The Gachagua aide who spoke to the Saturday Nation alluded to this fact having been brought up in the discussion at the Sagana State Lodge. “That is why we are dissuading the few misguided leaders in the Mountain to kick this debate out of their minds because should they push it through and it comes to effect, they would still stand relegated to low resource and opportunity allocations,” the aide said.

Even the most vocal proponents of the debate like Council of Governors Chairperson Anne Waiguru, who also is Kirinyaga governor, Murang’a governor Irungu Kang’ata, his Kiambu counterpart Kimani Wamatangi and Nominated MP Sabina Chege did not mention a word about the campaign during the tour.

Mr Wamatangi said: “I am the one who launched this debate when, in a court petition 163 of 2016 before Justice Joseph Ongutu, I prayed that the ‘one man, one shilling’ principle of resource allocation be adopted by the Commission on Revenue Allocation (CRA).”

However, he had issued a disclaimer in his push by saying that “this debate should not be made to be a push in favour of the Mt Kenya region but the whole country’s equity”.

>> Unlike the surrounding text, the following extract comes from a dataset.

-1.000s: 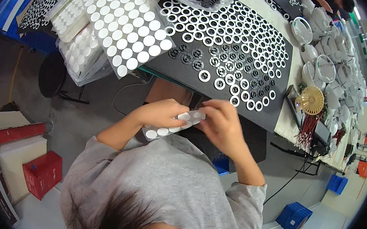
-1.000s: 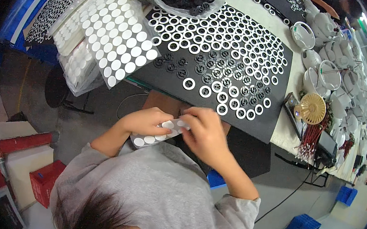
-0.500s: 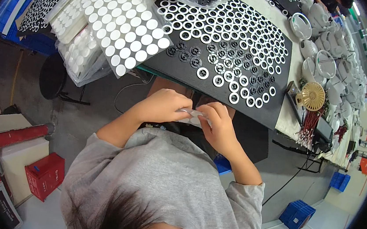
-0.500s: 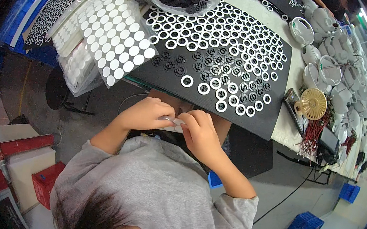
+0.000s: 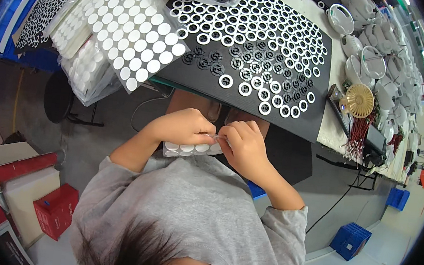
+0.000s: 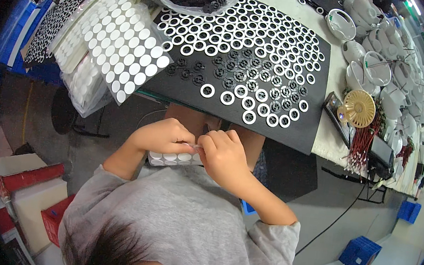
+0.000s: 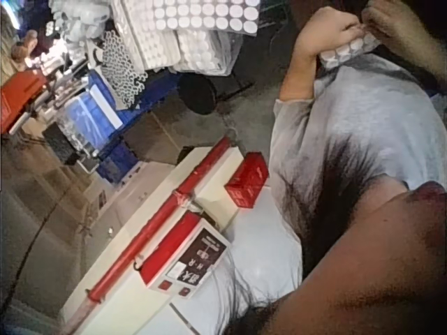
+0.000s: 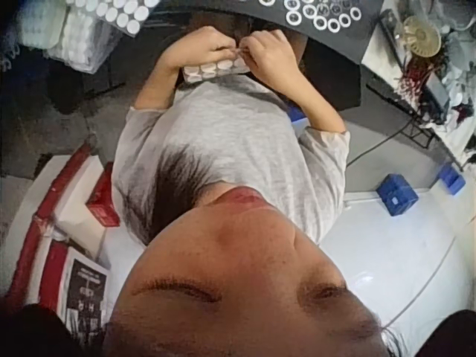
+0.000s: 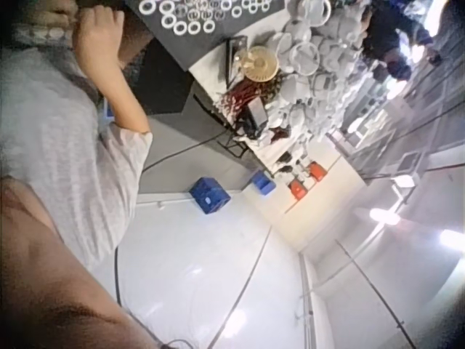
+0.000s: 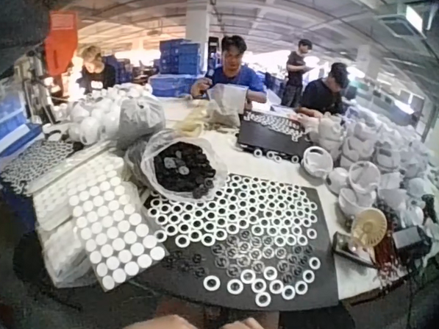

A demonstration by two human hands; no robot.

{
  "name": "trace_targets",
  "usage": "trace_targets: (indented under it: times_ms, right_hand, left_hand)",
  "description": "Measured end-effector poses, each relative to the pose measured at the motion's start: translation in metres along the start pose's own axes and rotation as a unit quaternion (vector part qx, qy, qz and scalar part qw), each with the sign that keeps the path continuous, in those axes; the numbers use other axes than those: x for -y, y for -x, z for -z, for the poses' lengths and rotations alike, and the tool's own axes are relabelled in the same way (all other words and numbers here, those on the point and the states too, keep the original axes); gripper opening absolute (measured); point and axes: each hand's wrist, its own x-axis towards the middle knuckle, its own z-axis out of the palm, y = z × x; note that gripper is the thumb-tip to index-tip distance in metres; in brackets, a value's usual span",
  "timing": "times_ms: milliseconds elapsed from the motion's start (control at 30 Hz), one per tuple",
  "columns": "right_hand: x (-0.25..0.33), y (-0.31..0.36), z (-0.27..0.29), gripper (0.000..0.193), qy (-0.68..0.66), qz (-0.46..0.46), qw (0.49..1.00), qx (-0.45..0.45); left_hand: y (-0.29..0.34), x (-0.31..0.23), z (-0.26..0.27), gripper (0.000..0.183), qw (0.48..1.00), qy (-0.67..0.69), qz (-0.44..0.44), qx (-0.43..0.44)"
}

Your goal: The person peels white circular stickers from a transparent backing sheet and places them onto a black tray. The person handles the sheet with both hands, systematically removing stickers one by one and arranging them in rows on the tray.

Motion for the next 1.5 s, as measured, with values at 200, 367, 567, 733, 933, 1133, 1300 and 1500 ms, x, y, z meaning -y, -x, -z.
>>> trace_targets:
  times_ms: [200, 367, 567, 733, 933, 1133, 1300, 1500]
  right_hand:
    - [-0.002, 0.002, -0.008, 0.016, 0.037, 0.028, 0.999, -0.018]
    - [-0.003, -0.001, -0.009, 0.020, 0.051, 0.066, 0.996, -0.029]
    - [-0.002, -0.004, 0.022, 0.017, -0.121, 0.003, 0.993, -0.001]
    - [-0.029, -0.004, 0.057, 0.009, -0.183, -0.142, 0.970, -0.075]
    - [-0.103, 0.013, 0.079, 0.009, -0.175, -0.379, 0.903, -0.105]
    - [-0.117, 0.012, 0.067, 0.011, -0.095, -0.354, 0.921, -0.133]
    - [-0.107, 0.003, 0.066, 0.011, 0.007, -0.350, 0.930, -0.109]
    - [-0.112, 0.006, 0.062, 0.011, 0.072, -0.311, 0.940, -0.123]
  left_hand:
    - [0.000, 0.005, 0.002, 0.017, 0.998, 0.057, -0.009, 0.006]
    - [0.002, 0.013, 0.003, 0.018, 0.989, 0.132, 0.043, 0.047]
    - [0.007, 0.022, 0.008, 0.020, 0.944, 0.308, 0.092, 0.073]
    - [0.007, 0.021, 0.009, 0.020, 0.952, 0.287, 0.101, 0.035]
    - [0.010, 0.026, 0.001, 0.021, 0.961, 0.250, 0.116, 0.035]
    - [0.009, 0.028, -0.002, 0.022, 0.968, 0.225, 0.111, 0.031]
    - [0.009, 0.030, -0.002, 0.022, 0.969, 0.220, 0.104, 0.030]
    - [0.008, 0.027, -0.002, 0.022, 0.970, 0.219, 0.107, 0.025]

Githunguri MP Gathoni wa Muchomba, who has been vowing that “this formula must be enacted by the close of 2027,” boycotted the President’s tour and did not attend the closed-door meeting at the Sagana State Lodge.

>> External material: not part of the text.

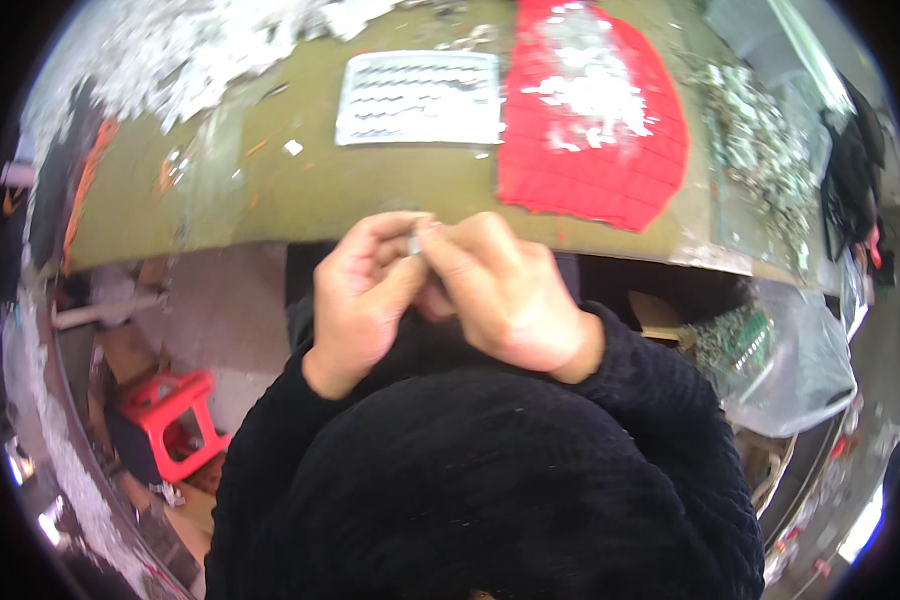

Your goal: The person assembles small electronic components by hand, inserting pins into white plastic housings and placing them into a tray. They repeatedly pick up components, align them, and insert them into housings, then place the assembled units into a tray on the table.

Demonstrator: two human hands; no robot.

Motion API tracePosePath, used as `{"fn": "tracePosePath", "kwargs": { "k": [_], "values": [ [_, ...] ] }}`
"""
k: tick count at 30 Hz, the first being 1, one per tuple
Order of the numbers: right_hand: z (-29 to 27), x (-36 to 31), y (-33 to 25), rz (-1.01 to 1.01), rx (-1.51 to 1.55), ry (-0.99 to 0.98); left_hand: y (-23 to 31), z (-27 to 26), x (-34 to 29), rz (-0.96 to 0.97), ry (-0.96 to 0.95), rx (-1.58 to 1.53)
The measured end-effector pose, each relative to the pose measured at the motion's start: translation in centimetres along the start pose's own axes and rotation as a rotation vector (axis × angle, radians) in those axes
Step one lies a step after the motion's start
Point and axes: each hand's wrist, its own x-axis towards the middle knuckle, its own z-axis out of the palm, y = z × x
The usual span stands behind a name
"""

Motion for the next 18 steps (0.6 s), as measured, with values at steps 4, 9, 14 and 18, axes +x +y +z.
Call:
{"fn": "tracePosePath", "kwargs": {
  "k": [4,9,14,18],
  "values": [
    [0.4,0.0,0.6,-0.012,-0.034,0.093,0.2,-0.6,0.8,-0.074,-0.074,-0.163],
    [-2.5,-0.4,2.2,0.077,0.052,0.102,-0.2,-1.1,1.2,-0.170,-0.094,-0.427],
    [-9.5,-1.8,10.6,0.422,-0.408,0.297,-0.5,-0.9,1.3,-0.174,-0.186,-0.564],
    [-11.6,-3.0,15.3,0.620,-0.509,0.096,-0.8,-0.5,1.5,-0.229,-0.215,-0.569]
  ]
}}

But she, too, told Inooro TV that “personally I have been warned that I started talking too soon about the ‘one man, one shilling, one vote’ maxim…I had declared it as an agenda immediately we were sworn in but was told to go easy on it…But I want to give my assurance that this debate must sail through and the formula will apply before we go to vote in 2027”.

Until the latest change of heart, Mt Kenya locals had made this campaign a priority. Speaking on April 9 during the homecoming party for Juja MP George Koimburi at Toll Primary School, leaders said it was time to revise the resource allocation formula.

“We are the ones with a high population accounting for 39 per cent of the census register…The National Treasury, the Commission of Revenue Allocation and the Controller of Budget should stand warned that we will no longer accept baseline maths in resource allocation. It is one man, one shilling or nothing,” Mr Koimburi said.

Ruiru MP Simon King’ara recalled a recent incident where a parent died in a stampede for bursary allocation.

The leaders argued the region was getting a raw deal where on average area people get Sh4,000 as opposed to regions that have low populations getting between Sh20,000 and Sh50,000.